* **YOUR GOAL**
Note each line in the data holding the string "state" and report it.

---- DATA

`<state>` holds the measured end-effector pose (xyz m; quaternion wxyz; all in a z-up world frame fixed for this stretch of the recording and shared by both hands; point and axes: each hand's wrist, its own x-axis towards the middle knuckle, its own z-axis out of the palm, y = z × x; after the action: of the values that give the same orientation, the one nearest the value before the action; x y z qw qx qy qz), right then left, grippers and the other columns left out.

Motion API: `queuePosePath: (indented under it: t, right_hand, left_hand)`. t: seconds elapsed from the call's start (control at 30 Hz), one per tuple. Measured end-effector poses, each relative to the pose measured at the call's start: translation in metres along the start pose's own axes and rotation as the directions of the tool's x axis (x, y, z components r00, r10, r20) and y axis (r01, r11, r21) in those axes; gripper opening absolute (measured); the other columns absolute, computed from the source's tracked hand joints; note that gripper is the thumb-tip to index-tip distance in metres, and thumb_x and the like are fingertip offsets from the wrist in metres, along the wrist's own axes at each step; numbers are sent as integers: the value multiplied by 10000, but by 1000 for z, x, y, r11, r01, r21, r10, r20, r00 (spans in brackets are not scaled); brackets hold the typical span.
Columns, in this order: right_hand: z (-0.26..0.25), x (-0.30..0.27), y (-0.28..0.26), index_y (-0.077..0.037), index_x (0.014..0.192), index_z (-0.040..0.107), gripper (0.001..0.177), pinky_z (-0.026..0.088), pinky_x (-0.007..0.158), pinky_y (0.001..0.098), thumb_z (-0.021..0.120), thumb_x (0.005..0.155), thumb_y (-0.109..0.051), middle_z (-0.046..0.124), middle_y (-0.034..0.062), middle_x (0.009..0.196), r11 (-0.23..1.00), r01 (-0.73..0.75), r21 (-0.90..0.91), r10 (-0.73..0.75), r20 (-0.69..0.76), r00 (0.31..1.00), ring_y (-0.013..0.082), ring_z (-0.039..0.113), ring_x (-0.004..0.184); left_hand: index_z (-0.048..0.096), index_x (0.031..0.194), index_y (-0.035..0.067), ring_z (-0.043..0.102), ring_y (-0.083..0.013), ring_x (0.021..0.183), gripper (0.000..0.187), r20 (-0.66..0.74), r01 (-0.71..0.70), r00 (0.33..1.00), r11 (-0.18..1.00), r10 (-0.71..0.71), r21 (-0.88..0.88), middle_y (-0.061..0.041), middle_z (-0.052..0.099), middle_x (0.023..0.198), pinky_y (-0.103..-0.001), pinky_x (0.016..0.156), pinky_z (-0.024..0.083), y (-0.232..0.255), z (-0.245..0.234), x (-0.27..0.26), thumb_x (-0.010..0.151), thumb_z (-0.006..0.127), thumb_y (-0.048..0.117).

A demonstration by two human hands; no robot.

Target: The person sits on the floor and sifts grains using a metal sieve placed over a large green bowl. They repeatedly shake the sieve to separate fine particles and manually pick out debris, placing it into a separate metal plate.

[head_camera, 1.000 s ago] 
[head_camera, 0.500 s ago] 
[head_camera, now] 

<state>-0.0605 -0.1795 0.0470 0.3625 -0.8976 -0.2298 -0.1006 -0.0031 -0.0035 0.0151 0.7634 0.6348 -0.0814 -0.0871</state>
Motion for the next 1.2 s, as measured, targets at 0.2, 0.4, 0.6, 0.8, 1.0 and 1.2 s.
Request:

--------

* **RESPONSE TO THIS EXERCISE**
`<state>` holds the measured end-effector pose (xyz m; quaternion wxyz; all in a z-up world frame fixed for this stretch of the recording and shared by both hands; point and axes: each hand's wrist, its own x-axis towards the middle knuckle, its own z-axis out of the palm, y = z × x; after the action: of the values that give the same orientation, the one nearest the value before the action; x y z qw qx qy qz), right then left, grippers and the other columns left out.
<state>-0.0605 -0.1795 0.0470 0.3625 -0.8976 -0.2298 -0.1006 -0.0031 -0.0035 0.0151 0.7634 0.6348 -0.0814 -0.0871</state>

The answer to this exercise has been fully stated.